La evaluación interna habla de serias limitaciones en el programa; mala planeación, sobrecostos y resultados mediocres… por más que no hay ningún cargo contra los funcionarios responsables.
¿Diablo de SME?
Balance general
En respuesta a la columna publicada el lunes pasado (Jaque a Coca-Cola), la empresa señala que su ex funcionario, Ángel Alvarado Agüero, ha presentado “diversas e infundadas acciones legales en contra de ésta, ninguna de las cuales tiene sustento jurídico”.
La firma señala que, tras la pérdida de los recursos por parte del quejoso, no existe incumplimiento alguno de la ley por parte de ella.
En paralelo, reitera que Alvarado fue despedido por incurrir en varias violaciones al código de conducta de la empresa, y que sus declaraciones apuntan a obtener un beneficio económico que no le corresponde.

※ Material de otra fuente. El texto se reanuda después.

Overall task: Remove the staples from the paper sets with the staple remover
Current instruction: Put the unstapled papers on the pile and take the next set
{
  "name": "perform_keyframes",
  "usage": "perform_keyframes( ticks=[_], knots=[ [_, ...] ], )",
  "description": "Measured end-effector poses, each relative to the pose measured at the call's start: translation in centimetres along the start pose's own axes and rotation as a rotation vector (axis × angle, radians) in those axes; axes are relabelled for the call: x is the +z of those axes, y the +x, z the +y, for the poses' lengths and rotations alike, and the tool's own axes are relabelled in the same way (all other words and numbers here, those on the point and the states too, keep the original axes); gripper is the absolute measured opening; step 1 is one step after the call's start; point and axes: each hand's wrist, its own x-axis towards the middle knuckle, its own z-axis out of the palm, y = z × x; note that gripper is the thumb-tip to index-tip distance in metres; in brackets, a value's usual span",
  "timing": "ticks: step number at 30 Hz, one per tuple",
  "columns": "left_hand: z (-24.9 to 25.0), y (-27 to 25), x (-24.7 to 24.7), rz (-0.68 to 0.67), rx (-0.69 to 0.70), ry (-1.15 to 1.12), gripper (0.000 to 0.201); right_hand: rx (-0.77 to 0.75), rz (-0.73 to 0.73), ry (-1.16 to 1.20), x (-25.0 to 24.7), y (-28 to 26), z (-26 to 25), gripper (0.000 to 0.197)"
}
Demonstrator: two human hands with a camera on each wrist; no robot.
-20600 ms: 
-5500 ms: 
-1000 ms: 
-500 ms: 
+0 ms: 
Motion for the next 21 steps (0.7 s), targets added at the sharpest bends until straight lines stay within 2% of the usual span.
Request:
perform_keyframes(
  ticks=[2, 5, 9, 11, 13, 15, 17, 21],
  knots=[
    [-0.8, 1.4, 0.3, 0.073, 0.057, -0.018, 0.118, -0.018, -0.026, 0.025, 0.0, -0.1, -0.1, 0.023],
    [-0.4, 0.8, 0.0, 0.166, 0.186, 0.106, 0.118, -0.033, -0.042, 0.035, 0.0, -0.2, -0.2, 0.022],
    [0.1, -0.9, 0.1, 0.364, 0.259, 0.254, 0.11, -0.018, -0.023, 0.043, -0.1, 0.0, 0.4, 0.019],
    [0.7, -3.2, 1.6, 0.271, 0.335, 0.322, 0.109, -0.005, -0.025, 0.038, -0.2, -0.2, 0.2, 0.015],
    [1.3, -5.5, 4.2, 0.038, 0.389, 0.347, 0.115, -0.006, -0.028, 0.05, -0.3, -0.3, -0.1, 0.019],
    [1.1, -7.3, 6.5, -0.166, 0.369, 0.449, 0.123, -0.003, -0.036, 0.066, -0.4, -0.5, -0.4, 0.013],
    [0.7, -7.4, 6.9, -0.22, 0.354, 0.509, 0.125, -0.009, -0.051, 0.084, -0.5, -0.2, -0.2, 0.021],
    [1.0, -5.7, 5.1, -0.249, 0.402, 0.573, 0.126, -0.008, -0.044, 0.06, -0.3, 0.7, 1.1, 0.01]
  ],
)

Coca-Cola, señala, se conduce en todo el mundo con estricta observancia de la ley, cumpliendo cabalmente sus obligaciones tanto con sus asociados como con las autoridades.
La compañía asegura ganará el pleito hasta sus últimas consecuencias, avalando su aserto en que fue calificada como uno de los mejores lugares para trabajar por sus propios colaboradores.
El caso es que ayer se anunció en la Cámara de Diputados la promoción de un punto de acuerdo para exigirle a la autoridad laboral mantener abierto el expediente.
Perdió Asur
Finalmente la posibilidad de un nuevo aeropuerto en la Riviera Maya se resolverá vía una licitación internacional abierta, a contrapelo de la exigencia del Grupo Aeroportuario del Sureste de ubicarla como extensión de la terminal de Cancún.
La firma, pues, alegaba tener la concesión y por tanto la exclusividad en la zona, lo que provocó una y otra posposición de la fecha prevista para iniciar las obras.
La inversión será de 300 millones de dólares.